View Single Post
  #48   Report Post  
Posted to microsoft.public.excel.programming,microsoft.public.excel
Robert Baer Robert Baer is offline
external usenet poster
 
Posts: 93
Default Read (and parse) file on the web CORRECTION#2

GS wrote:
You are correct, #1) do not need that line 3, and #2) do not need the
extended info.


Ok then, fieldnames will be: Item#,Part#,MCRL,CAGE,Source

File name(s) for PageNumber=1 I would use 5960_001.TXT,..to
PageNumber=999 I would use 5960_999.TXT and that would preserve order.
*OR*
Reading & parsing from PageNumber=1 to PageNumber=999,one could append
to same file (name NSN_5960.TXT); might as well - makes it easier to
pour into a single Excel file.
Either way is fine.


Ok, then ouput filename will be: NSN_5960.txt

I have found a way to get rid of items that are not strictly electron
tubes and/or not regulators; that way you do not have to parse out
these "unfit" items from first page description. Use:
"https://www.nsncenter.com/NSNSearch?q=5960%20regulator%20and%20%22ELECTRON%2 0TUBE%22&PageNumber=1"

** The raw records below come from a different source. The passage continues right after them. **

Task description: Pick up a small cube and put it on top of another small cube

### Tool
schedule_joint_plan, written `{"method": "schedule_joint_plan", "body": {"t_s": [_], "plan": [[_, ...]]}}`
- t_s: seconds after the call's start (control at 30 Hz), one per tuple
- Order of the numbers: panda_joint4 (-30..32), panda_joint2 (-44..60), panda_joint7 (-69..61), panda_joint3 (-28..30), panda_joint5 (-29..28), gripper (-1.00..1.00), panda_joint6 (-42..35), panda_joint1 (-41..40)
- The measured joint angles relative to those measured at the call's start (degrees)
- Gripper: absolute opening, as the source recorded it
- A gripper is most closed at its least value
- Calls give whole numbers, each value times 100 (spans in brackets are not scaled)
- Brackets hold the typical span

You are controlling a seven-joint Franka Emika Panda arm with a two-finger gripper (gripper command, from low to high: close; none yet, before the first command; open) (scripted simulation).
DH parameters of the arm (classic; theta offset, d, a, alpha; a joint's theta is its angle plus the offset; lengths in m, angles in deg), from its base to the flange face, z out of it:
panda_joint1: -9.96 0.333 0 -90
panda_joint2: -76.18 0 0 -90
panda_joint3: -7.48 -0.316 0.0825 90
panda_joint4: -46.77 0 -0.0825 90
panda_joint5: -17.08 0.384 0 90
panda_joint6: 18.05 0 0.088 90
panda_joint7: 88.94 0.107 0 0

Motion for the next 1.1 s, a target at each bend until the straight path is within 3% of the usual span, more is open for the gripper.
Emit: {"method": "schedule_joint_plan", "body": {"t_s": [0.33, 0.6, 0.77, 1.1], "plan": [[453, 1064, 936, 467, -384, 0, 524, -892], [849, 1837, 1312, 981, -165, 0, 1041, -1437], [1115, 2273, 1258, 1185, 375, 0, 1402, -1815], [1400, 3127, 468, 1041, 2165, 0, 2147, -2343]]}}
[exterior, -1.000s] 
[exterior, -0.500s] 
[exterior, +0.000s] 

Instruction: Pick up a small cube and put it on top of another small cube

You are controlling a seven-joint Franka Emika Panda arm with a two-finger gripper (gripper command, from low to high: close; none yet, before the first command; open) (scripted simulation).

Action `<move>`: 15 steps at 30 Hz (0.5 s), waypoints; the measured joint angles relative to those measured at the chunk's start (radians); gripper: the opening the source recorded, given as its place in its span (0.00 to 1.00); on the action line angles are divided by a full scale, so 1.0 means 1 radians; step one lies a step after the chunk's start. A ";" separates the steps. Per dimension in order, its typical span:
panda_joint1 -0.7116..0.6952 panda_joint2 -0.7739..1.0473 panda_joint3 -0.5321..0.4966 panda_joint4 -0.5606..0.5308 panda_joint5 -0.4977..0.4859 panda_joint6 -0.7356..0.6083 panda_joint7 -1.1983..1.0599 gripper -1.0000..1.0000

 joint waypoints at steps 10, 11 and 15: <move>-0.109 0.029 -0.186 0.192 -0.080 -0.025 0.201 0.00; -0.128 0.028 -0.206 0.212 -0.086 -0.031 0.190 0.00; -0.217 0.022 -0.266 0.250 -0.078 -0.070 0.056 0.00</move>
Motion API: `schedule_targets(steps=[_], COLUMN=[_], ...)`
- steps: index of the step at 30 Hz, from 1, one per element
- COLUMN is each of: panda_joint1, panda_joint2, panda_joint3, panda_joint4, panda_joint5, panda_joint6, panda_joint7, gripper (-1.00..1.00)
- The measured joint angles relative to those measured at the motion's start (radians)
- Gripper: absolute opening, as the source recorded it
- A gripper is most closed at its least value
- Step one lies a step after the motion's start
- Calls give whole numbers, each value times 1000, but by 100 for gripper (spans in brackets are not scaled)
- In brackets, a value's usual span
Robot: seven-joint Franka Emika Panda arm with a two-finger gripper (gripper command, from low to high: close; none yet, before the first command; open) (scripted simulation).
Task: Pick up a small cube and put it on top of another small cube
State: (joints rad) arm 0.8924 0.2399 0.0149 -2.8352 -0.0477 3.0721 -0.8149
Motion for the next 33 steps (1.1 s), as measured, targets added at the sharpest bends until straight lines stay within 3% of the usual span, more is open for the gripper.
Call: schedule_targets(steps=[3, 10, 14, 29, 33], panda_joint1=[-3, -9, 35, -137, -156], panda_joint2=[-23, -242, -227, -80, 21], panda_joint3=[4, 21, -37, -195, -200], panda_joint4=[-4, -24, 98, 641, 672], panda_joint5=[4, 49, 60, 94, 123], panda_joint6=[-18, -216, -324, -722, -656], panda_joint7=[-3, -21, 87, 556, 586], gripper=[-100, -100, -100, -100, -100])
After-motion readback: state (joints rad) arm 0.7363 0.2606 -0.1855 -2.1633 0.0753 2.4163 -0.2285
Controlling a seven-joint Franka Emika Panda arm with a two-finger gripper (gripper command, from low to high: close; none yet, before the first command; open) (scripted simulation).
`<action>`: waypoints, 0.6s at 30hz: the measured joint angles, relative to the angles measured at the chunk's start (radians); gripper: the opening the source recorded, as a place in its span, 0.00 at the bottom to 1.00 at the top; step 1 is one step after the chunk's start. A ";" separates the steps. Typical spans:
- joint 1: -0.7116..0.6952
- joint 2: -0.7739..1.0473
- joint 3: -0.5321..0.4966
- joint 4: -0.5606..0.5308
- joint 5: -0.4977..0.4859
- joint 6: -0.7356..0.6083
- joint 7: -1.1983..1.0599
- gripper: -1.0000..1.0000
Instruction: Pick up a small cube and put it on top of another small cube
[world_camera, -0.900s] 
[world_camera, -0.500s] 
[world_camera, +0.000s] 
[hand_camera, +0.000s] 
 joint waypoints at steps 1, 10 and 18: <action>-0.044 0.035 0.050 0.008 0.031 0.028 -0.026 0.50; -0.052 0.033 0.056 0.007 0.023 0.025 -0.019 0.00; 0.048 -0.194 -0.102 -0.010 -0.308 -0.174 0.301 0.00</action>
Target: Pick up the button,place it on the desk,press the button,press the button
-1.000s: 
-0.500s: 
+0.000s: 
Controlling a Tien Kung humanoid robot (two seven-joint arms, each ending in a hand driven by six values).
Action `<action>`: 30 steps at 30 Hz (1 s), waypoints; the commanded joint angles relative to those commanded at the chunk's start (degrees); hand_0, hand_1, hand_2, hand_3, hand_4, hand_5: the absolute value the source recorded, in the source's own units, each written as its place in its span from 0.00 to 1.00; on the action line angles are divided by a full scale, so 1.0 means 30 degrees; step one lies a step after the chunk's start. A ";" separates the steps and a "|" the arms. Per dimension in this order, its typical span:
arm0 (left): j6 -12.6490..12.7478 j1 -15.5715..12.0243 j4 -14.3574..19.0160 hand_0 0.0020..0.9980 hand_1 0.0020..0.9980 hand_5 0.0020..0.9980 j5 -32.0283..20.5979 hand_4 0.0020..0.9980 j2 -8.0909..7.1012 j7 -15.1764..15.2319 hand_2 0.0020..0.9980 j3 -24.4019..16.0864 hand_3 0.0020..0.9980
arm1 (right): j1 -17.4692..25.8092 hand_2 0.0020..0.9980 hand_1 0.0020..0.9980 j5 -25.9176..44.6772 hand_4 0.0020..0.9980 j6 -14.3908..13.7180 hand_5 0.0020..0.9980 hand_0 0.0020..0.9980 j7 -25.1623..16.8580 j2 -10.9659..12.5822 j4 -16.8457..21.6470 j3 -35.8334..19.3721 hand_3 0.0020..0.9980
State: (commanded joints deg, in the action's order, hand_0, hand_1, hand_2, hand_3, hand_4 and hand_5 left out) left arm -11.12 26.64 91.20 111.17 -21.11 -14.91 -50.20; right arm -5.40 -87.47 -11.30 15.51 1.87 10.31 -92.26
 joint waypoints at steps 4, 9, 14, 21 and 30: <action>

Naturally, PageNumber still goes from 1 to 999.
Note the implied "(", ")" and " "; human-readable "5960 regulator and
(ELECTRON TUBE)".
As far as i can tell, using that shows no undesirable parts.


Works nice! Now I get 11 5960 items per parent page.

Thanks!
PS: i found WGET to be non-useful (a) it truncates the filename (b) it
buggers it to partial gibberish


What is WGET?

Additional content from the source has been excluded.